Soy alemán, aunque mi nacionalidad es suiza. A los veinticuatro años adquirí la cátedra de las Universidades de Bonn y Leipzigm aunque me di cuenta de que ese no era mi lugar. Me casé con Lou Andreas Salomé, aunque me dejó pronunciando unas palabras que, a pesar de ser ciertas, fueron dolorosas. Esto llegó a marcar mi trabajo. Me encerré en mi mundo filosófico y perdí la conexión con el mundo real: la gente me llamaba loco. Pero un genio como yo, sería consciente si hubiese caído en las garras de la demencia. Tras mi muerte, en 1900, mi hermana me traicionó y mancilló mis escritos alabando a esos asquerosos nazis, que, por suerte, no conocí.
Principios:
à Proponía un modelo que combinara el razonamiento con el disfrute de los valores vividos que nos ofrece la vida.
à ÜBERMENSCH. He sido considerado como un existencialista por el concepto de “Superhombre” (Übermensch) que presenté en mi obra Así habló Zaratustra: Un libro para todos y para ninguno.

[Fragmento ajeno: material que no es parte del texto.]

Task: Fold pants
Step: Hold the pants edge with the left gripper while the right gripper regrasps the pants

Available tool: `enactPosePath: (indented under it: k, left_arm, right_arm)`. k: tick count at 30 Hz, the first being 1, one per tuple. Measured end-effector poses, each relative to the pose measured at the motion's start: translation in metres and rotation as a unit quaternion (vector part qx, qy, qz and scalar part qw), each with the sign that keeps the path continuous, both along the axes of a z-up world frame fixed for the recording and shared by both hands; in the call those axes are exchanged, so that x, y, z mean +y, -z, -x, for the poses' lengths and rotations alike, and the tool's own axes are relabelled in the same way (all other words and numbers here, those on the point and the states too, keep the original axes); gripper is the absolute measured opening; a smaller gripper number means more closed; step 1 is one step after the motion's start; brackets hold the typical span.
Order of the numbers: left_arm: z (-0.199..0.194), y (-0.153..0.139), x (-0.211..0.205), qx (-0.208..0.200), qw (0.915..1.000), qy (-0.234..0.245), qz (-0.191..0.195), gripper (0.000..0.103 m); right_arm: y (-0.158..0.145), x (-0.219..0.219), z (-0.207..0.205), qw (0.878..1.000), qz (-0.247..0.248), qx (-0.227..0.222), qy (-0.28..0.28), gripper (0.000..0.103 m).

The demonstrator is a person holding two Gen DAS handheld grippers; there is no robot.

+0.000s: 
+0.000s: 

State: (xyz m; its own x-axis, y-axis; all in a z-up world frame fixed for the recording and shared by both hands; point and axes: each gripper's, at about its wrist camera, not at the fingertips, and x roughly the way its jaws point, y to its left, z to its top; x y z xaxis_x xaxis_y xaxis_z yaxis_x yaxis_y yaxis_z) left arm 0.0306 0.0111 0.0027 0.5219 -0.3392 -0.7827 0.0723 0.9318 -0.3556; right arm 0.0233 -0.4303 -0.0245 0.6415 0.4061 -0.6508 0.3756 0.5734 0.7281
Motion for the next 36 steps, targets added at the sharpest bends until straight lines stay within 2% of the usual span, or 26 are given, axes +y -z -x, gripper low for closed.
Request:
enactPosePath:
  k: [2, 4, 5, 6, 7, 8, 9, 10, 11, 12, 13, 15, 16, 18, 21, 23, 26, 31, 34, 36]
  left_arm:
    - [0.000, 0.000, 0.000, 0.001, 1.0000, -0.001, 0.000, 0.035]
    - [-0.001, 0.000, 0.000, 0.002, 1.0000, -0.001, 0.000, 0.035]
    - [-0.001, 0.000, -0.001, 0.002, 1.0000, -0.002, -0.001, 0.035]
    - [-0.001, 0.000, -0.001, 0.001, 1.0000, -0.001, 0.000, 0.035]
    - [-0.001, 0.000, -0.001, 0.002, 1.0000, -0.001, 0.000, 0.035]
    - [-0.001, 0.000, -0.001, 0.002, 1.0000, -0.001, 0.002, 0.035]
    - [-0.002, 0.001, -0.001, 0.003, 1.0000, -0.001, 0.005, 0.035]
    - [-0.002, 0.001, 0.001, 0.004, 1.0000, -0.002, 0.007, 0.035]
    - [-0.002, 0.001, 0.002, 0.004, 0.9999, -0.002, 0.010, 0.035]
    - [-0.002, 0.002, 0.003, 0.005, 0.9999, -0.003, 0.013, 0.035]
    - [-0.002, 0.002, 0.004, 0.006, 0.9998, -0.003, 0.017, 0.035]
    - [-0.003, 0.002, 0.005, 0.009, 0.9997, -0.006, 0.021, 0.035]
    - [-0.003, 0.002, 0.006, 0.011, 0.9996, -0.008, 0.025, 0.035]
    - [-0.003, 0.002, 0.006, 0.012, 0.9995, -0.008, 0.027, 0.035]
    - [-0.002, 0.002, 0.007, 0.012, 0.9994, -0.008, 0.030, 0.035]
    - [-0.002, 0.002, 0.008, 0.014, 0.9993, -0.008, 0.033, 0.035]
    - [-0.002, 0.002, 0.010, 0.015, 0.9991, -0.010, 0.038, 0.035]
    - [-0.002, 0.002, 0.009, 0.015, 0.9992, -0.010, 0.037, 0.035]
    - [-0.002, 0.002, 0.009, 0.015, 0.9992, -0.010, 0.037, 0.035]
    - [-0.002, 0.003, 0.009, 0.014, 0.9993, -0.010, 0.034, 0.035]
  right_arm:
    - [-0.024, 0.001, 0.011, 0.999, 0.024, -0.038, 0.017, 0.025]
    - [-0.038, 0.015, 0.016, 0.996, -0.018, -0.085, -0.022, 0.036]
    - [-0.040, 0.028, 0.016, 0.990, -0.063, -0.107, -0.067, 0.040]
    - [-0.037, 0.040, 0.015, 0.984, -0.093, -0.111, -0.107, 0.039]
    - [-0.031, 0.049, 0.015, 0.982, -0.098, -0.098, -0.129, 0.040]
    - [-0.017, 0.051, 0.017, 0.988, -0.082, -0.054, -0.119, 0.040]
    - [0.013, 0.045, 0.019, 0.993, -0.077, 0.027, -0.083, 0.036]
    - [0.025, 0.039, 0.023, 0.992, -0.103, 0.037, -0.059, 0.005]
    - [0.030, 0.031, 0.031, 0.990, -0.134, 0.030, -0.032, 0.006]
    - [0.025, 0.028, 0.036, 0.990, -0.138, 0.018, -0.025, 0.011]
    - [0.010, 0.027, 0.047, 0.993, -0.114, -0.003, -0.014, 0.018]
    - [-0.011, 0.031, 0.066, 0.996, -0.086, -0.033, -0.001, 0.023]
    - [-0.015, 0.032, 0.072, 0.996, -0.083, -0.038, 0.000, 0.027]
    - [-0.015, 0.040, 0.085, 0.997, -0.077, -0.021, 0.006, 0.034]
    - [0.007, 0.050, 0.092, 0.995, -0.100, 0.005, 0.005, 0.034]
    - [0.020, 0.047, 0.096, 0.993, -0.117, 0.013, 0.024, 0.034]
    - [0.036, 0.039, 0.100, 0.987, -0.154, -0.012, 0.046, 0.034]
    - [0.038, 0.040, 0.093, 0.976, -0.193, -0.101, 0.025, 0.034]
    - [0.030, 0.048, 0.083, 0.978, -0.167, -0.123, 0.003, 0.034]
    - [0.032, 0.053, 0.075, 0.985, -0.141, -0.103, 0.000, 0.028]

Aunque mi doctrina no se adapta a ninguna teoría ética.
El Übermensch es una persona cuya moral ha sido decidida por él mismo mediante el razonamiento, pero disfrutando de la vida terrenal sin encerrarse en pensamientos filosóficos.
à EL ETERNO RETORNO. Defiende la repetición perpetua de la vida, aunque nosotros no lo sepamos. Por eso instaba a vivir la vida terrenal.